La obra, recientemente incorporada a las colecciones del Prado gracias al legado del historiador del arte Juan José Luna, se presenta en diálogo con el retrato de María de las Nieves Micaela Fourdinier, esposa del artista, con el que formó originalmente una única plancha de cobre antes de ser dividida.
Realizada en 1783, la obra pertenece a un periodo en el que Paret experimentó intensamente con el óleo sobre cobre, un soporte que permite un acabado de gran precisión y brillo. En ella, el pintor enmarca la escena con un elaborado trampantojo que simula un marco de piedra adornado con cortinajes dorados, un sombrero de paja, hiedra y flores. Son elementos que comparte con el retrato de su esposa y que refuerzan el tono bucólico de la composición.

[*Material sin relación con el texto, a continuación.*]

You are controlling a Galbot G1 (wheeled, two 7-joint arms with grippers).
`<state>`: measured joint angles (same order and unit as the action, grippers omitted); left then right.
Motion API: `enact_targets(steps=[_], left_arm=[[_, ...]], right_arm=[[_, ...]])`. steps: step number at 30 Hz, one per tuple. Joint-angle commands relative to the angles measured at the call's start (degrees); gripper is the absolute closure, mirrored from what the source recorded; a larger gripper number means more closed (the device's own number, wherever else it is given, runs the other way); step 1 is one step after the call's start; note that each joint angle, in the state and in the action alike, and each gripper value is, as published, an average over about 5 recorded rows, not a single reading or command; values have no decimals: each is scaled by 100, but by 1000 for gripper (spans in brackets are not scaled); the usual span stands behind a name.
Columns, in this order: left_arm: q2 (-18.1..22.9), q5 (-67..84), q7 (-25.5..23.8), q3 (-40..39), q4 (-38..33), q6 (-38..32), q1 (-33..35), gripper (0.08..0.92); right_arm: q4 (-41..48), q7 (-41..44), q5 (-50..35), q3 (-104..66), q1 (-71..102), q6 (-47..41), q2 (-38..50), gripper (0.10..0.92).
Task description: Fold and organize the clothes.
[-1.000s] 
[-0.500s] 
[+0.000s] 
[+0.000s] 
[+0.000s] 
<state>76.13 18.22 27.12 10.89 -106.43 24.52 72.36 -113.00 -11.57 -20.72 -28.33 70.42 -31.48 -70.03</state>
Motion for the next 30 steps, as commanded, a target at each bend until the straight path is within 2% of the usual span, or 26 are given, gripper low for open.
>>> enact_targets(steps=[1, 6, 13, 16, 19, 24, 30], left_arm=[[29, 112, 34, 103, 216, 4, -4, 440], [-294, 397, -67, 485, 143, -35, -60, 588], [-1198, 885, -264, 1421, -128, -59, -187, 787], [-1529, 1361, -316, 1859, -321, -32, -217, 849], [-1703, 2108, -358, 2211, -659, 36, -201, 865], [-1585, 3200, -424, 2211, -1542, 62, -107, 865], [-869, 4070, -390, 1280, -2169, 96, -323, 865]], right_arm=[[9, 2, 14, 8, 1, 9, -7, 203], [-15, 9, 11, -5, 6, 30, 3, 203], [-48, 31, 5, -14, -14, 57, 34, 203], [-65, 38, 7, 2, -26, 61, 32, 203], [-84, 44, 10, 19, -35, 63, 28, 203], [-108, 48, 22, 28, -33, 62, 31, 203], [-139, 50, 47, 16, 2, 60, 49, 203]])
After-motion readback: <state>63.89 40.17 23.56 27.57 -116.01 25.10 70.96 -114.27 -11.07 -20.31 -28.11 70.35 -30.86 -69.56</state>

Las protagonistas son María y Luisa, hijas del pintor, de tres y dos años respectivamente. Paret las representa como pequeñas ninfas en un paisaje natural: María sostiene una pandereta y abraza a su hermana, mientras Luisa juega con un perrillo y luce una chichonera. La escena, en plena naturaleza, conecta con las ideas educativas de Jean‑Jacques Rousseau, influyentes en el ambiente ilustrado que el artista conocía bien.

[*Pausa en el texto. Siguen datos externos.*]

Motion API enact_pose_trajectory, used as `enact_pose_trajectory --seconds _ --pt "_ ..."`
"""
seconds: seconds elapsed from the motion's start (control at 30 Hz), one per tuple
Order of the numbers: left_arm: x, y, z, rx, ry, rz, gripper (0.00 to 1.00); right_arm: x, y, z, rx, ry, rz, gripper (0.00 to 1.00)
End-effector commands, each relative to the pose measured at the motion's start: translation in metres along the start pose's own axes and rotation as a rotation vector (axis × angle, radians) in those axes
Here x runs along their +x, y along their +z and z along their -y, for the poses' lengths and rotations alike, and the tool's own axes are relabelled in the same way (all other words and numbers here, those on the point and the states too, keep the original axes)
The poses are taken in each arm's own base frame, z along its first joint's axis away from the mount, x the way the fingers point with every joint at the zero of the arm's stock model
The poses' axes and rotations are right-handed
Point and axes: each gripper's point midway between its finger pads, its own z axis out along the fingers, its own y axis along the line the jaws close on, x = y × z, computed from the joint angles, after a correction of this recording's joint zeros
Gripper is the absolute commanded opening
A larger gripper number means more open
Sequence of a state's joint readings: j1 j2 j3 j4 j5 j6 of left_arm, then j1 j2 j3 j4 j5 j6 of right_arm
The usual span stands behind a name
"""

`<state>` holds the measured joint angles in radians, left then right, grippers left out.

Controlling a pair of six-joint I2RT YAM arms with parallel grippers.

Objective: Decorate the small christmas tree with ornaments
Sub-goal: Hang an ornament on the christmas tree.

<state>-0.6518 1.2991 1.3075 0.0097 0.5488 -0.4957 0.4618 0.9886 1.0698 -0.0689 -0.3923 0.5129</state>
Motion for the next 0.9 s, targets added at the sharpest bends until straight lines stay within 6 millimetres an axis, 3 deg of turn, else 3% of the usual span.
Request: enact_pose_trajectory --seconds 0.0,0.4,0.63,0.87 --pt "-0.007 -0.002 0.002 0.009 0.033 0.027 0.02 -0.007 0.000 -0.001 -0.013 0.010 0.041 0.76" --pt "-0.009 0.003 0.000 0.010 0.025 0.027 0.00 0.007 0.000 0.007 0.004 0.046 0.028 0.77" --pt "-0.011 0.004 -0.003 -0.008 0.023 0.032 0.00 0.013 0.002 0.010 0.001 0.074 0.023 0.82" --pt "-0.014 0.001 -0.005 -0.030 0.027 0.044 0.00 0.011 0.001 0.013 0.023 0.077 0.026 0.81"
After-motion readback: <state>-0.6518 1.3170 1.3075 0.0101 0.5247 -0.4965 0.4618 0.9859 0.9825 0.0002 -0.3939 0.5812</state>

En la esquina superior izquierda destaca un fragmento de columna cuyo basamento incorpora un mascarón de función protectora, relacionado con figuras como Bes —divinidad ligada a la infancia y la fertilidad— o Medusa. Este detalle, unido a la inscripción en latín que identifica a las niñas (y en griego en el caso del retrato de la madre), evidencia el interés del pintor por la Antigüedad clásica y las lenguas antiguas, rasgo poco habitual entre sus contemporáneos españoles.
El doble retrato de las niñas y el de Fourdinier fueron ejecutados sobre la misma plancha de cobre, que después se separó. Las incisiones y pruebas de pincel en el reverso confirman este origen común. Ambas obras se encontraban entre los materiales de taller que Paret planeaba trasladar a Madrid en marzo de 1787, poco antes de su retorno definitivo tras la revocación de su pena de alejamiento.
La incorporación de María y Luisa, las hijas del pintor al Museo del Prado permite reforzar la presencia de Luis Paret en la exposición permanente, donde aporta una clave fundamental para entender la sensibilidad ilustrada del artista y su refinada técnica sobre cobre. Su llegada no solo completa el relato del pintor dentro de la colección, sino que también ofrece al visitante una mirada más amplia a su producción en pequeño formato, uno de los terrenos donde Paret llevó a su máxima expresión la minuciosidad y el brillo característicos de su pincel.